● **Task details**: An identical reprint of the entire listing below is expected.

Top of Data extract

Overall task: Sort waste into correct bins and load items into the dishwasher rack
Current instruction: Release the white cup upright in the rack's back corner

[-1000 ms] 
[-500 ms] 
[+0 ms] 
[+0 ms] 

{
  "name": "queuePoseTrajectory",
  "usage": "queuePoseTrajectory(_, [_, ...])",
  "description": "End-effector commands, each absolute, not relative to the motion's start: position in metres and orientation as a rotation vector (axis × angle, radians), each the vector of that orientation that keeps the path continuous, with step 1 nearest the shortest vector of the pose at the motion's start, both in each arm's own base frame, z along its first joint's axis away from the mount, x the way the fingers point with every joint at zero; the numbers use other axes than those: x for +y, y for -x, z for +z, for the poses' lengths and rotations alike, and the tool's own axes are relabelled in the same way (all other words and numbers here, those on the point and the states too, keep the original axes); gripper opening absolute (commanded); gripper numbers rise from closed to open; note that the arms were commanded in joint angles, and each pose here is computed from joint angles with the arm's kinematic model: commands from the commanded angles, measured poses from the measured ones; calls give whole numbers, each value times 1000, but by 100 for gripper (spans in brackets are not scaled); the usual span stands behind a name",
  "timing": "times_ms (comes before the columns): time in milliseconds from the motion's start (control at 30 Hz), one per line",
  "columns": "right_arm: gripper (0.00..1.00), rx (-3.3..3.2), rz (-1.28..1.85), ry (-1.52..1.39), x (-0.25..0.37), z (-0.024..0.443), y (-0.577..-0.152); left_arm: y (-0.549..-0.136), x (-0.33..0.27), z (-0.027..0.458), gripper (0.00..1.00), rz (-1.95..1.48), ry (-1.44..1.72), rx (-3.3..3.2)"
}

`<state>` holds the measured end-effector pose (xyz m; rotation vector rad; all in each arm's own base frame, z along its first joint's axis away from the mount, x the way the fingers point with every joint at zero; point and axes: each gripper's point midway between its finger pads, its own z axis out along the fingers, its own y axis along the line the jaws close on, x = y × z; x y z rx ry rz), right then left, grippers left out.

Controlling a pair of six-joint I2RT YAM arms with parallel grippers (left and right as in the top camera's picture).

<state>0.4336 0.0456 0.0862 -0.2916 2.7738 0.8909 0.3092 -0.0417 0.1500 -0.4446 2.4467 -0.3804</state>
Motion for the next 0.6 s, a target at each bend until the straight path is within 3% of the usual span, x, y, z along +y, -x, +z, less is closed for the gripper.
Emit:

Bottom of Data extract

● **Task result**:
Overall task: Sort waste into correct bins and load items into the dishwasher rack
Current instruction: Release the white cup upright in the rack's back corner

[-1000 ms] 
[-500 ms] 
[+0 ms] 
[+0 ms] 

{
  "name": "queuePoseTrajectory",
  "usage": "queuePoseTrajectory(_, [_, ...])",
  "description": "End-effector commands, each absolute, not relative to the motion's start: position in metres and orientation as a rotation vector (axis × angle, radians), each the vector of that orientation that keeps the path continuous, with step 1 nearest the shortest vector of the pose at the motion's start, both in each arm's own base frame, z along its first joint's axis away from the mount, x the way the fingers point with every joint at zero; the numbers use other axes than those: x for +y, y for -x, z for +z, for the poses' lengths and rotations alike, and the tool's own axes are relabelled in the same way (all other words and numbers here, those on the point and the states too, keep the original axes); gripper opening absolute (commanded); gripper numbers rise from closed to open; note that the arms were commanded in joint angles, and each pose here is computed from joint angles with the arm's kinematic model: commands from the commanded angles, measured poses from the measured ones; calls give whole numbers, each value times 1000, but by 100 for gripper (spans in brackets are not scaled); the usual span stands behind a name",
  "timing": "times_ms (comes before the columns): time in milliseconds from the motion's start (control at 30 Hz), one per line",
  "columns": "right_arm: gripper (0.00..1.00), rx (-3.3..3.2), rz (-1.28..1.85), ry (-1.52..1.39), x (-0.25..0.37), z (-0.024..0.443), y (-0.577..-0.152); left_arm: y (-0.549..-0.136), x (-0.33..0.27), z (-0.027..0.458), gripper (0.00..1.00), rz (-1.95..1.48), ry (-1.44..1.72), rx (-3.3..3.2)"
}

`<state>` holds the measured end-effector pose (xyz m; rotation vector rad; all in each arm's own base frame, z along its first joint's axis away from the mount, x the way the fingers point with every joint at zero; point and axes: each gripper's point midway between its finger pads, its own z axis out along the fingers, its own y axis along the line the jaws close on, x = y × z; x y z rx ry rz), right then left, grippers left out.

Controlling a pair of six-joint I2RT YAM arms with parallel grippers (left and right as in the top camera's picture).

<state>0.4336 0.0456 0.0862 -0.2916 2.7738 0.8909 0.3092 -0.0417 0.1500 -0.4446 2.4467 -0.3804</state>
Motion for the next 0.6 s, a target at each bend until the straight path is within 3% of the usual span, x, y, z along +y, -x, +z, less is closed for the gripper.
Emit:

This exercise has now been completed.